[GOAL OF THE EXERCISE] The response must be a precise copy of the records that follow.

[RECORDED INFORMATION]
--- START ---

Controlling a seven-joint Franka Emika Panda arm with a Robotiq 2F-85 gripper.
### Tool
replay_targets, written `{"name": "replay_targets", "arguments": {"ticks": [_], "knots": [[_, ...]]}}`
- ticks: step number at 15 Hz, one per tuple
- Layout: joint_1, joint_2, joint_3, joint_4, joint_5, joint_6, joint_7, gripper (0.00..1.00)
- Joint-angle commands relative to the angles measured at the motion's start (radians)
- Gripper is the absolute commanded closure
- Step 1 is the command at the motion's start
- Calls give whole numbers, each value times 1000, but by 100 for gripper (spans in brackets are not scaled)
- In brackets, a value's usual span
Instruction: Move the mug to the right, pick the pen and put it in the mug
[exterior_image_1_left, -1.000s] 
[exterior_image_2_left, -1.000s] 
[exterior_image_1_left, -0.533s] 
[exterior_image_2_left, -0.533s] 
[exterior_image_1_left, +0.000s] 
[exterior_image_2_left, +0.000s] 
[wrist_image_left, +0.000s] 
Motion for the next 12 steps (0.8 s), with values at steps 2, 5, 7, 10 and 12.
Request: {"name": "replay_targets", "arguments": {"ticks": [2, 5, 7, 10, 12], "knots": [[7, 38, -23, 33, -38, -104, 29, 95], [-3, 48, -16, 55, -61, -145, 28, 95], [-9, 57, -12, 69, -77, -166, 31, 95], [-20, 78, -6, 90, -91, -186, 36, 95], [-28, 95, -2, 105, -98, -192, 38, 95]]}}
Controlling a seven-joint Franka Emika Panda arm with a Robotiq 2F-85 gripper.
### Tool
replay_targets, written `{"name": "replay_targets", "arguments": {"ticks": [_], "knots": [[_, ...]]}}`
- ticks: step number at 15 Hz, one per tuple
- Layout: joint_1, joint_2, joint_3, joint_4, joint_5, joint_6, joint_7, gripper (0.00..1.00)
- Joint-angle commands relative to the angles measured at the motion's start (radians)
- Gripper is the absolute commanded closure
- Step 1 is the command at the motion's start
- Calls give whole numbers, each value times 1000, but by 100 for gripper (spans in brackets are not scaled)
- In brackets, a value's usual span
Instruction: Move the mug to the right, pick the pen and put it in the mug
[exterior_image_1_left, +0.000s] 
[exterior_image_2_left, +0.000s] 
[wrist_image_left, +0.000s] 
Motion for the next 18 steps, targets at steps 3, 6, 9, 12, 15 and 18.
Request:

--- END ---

[ANSWER TO THIS TASK]
Controlling a seven-joint Franka Emika Panda arm with a Robotiq 2F-85 gripper.
### Tool
replay_targets, written `{"name": "replay_targets", "arguments": {"ticks": [_], "knots": [[_, ...]]}}`
- ticks: step number at 15 Hz, one per tuple
- Layout: joint_1, joint_2, joint_3, joint_4, joint_5, joint_6, joint_7, gripper (0.00..1.00)
- Joint-angle commands relative to the angles measured at the motion's start (radians)
- Gripper is the absolute commanded closure
- Step 1 is the command at the motion's start
- Calls give whole numbers, each value times 1000, but by 100 for gripper (spans in brackets are not scaled)
- In brackets, a value's usual span
Instruction: Move the mug to the right, pick the pen and put it in the mug
[exterior_image_1_left, -1.000s] 
[exterior_image_2_left, -1.000s] 
[exterior_image_1_left, -0.533s] 
[exterior_image_2_left, -0.533s] 
[exterior_image_1_left, +0.000s] 
[exterior_image_2_left, +0.000s] 
[wrist_image_left, +0.000s] 
Motion for the next 12 steps (0.8 s), with values at steps 2, 5, 7, 10 and 12.
Request: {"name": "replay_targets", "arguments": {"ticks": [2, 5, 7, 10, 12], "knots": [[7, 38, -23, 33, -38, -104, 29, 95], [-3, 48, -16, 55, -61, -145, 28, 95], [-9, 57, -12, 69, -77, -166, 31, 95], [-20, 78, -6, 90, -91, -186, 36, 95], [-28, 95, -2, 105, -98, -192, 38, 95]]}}
Controlling a seven-joint Franka Emika Panda arm with a Robotiq 2F-85 gripper.
### Tool
replay_targets, written `{"name": "replay_targets", "arguments": {"ticks": [_], "knots": [[_, ...]]}}`
- ticks: step number at 15 Hz, one per tuple
- Layout: joint_1, joint_2, joint_3, joint_4, joint_5, joint_6, joint_7, gripper (0.00..1.00)
- Joint-angle commands relative to the angles measured at the motion's start (radians)
- Gripper is the absolute commanded closure
- Step 1 is the command at the motion's start
- Calls give whole numbers, each value times 1000, but by 100 for gripper (spans in brackets are not scaled)
- In brackets, a value's usual span
Instruction: Move the mug to the right, pick the pen and put it in the mug
[exterior_image_1_left, +0.000s] 
[exterior_image_2_left, +0.000s] 
[wrist_image_left, +0.000s] 
Motion for the next 18 steps, targets at steps 3, 6, 9, 12, 15 and 18.
Request:

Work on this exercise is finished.